The repository was already correctly setup following the setup guide found in this documentation.

After setting up the environment (see installation instructions) you have two ways to test your local changes to the documentation.

1. Testing your changes locally with mkdocs

MkDocs comes with a built-in dev-server that lets you preview your documentation as you work on it. Make sure you're in the same directory as the mkdocs.yml configuration file and you have activated the Python virtual environment, then start the server by running:

mkdocs serve

Open up http://127.0.0.1:8000/ in your browser, and you'll see the docs built from your current sources.

The MkDocs dev-server also supports auto-reloading, and will rebuild your documentation whenever anything in the configuration file, documentation directory, or theme directory changes.

Tip

The mkdocs serve command should satisfy 99% of your testing needs. If you need to test versioning features take a look at the following paragraph.

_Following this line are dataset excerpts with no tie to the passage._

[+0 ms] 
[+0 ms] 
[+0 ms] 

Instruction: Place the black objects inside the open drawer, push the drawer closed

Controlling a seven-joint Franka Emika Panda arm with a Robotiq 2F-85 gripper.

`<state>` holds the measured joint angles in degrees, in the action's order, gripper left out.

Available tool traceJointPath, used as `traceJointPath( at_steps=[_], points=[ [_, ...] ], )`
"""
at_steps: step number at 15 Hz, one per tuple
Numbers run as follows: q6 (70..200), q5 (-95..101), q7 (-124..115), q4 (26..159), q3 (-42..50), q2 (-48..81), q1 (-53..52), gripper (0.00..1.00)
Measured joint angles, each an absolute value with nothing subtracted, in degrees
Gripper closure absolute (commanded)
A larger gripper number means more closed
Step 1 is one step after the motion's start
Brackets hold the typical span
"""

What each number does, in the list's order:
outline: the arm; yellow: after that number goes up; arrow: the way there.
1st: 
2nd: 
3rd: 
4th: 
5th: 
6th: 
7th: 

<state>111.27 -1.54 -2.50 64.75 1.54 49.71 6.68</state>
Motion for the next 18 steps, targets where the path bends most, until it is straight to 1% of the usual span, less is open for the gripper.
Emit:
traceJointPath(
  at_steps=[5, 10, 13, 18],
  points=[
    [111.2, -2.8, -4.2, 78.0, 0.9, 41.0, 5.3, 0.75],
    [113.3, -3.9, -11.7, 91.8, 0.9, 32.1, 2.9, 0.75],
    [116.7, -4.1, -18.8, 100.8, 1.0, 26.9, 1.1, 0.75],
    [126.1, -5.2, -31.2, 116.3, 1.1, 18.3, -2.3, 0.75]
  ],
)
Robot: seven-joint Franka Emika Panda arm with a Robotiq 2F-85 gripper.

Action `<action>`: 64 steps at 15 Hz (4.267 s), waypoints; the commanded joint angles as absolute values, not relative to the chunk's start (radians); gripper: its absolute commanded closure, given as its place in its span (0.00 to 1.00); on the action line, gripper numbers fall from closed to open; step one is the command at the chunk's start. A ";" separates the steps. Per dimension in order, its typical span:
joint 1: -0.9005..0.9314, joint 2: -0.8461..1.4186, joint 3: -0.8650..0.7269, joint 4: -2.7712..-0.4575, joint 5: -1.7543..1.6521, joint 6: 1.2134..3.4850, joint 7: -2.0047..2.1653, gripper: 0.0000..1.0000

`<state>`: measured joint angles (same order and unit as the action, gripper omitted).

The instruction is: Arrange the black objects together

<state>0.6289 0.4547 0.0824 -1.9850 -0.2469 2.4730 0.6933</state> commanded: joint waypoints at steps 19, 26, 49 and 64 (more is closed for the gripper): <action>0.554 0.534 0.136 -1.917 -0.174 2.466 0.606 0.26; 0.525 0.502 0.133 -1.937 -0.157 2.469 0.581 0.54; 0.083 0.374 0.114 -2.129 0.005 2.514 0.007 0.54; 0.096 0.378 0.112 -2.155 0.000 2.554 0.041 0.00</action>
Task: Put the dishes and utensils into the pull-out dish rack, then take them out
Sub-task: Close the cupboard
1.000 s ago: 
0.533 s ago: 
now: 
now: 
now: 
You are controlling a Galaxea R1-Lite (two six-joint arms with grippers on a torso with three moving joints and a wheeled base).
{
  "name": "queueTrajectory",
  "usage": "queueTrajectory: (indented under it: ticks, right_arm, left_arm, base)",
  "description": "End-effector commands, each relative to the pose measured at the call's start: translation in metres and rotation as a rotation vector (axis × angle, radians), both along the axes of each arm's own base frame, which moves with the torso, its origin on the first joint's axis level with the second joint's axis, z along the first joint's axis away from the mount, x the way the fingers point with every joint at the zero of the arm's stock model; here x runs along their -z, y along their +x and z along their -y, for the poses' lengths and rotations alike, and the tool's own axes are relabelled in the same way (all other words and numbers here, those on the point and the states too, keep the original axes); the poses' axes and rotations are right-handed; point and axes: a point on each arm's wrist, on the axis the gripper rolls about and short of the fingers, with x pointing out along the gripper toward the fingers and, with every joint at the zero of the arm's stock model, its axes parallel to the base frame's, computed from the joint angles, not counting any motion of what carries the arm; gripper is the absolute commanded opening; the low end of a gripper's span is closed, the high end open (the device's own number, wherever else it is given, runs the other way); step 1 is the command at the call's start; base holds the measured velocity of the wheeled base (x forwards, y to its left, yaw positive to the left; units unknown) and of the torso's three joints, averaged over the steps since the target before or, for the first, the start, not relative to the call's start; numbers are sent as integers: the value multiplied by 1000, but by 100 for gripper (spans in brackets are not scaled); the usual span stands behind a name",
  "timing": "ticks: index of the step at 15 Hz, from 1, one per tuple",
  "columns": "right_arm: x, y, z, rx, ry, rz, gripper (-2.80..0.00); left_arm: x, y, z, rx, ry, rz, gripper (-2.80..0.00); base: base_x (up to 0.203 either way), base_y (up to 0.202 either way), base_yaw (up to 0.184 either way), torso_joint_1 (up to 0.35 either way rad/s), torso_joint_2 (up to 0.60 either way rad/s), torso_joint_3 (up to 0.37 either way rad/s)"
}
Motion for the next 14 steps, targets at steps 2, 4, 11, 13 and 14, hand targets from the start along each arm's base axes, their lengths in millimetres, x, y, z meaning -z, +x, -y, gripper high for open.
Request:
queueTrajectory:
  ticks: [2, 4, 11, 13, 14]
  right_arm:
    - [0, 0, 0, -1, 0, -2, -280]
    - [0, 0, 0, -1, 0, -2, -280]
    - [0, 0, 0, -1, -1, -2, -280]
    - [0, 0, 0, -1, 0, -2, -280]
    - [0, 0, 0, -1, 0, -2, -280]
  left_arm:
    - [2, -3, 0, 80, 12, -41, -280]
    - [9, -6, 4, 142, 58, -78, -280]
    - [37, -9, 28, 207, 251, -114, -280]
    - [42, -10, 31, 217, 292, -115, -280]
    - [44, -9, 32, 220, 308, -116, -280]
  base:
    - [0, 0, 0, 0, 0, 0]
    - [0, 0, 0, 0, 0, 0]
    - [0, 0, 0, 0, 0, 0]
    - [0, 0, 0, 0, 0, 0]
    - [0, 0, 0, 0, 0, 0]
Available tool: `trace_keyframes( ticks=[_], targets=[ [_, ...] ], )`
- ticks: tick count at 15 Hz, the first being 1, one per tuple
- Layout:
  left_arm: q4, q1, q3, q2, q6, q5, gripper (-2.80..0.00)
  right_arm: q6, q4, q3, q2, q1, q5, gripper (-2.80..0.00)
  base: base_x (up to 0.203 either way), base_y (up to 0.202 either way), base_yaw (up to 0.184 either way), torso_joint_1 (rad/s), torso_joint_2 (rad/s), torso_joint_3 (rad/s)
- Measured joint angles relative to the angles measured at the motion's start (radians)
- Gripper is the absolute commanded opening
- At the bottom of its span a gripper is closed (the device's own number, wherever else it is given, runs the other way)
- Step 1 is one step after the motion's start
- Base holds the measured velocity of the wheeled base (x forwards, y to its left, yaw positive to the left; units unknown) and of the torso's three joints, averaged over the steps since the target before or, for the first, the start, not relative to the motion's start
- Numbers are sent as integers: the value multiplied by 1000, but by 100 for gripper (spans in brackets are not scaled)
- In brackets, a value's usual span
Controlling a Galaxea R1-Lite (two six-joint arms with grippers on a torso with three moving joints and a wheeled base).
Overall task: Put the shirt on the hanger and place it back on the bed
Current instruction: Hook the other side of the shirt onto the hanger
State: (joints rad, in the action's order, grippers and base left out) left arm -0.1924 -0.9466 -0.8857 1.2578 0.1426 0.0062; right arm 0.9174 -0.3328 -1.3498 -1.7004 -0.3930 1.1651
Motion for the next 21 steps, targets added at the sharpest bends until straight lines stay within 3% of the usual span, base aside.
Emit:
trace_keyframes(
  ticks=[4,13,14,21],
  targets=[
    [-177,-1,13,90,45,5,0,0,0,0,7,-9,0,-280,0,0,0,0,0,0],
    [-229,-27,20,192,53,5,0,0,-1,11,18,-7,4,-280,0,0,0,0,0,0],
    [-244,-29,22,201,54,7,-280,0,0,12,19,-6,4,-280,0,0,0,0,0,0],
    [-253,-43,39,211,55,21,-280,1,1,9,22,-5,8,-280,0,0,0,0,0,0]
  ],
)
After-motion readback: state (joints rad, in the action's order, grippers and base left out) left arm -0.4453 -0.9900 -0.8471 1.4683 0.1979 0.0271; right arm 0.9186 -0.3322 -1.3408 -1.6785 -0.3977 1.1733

2. Testing your changes locally with mike

mike is the tool to use for building and versioning the documentation. To build the documentation and see the changes on your local machine, make sure you're in the same directory as the mkdocs.yml configuration file, then activate the Python virtual environment and run the following:

mike deploy [version]

Usually [version] should match the branch you're on. Let's say you're updating the documentation for docs-develop you'll the need to run mike deploy docs-develop. This command will create a folder in you current path named site, here you'll find the built documentation sources. You can serve them through a local webserver using:

mike serve
Troubleshooting

If you can't see your docs it might be because you haven't set a default version to serve. Run the following command for setting the default version to be served by mike locally:

mike set-default [version]

where [version] is the one you used in the deploy command above.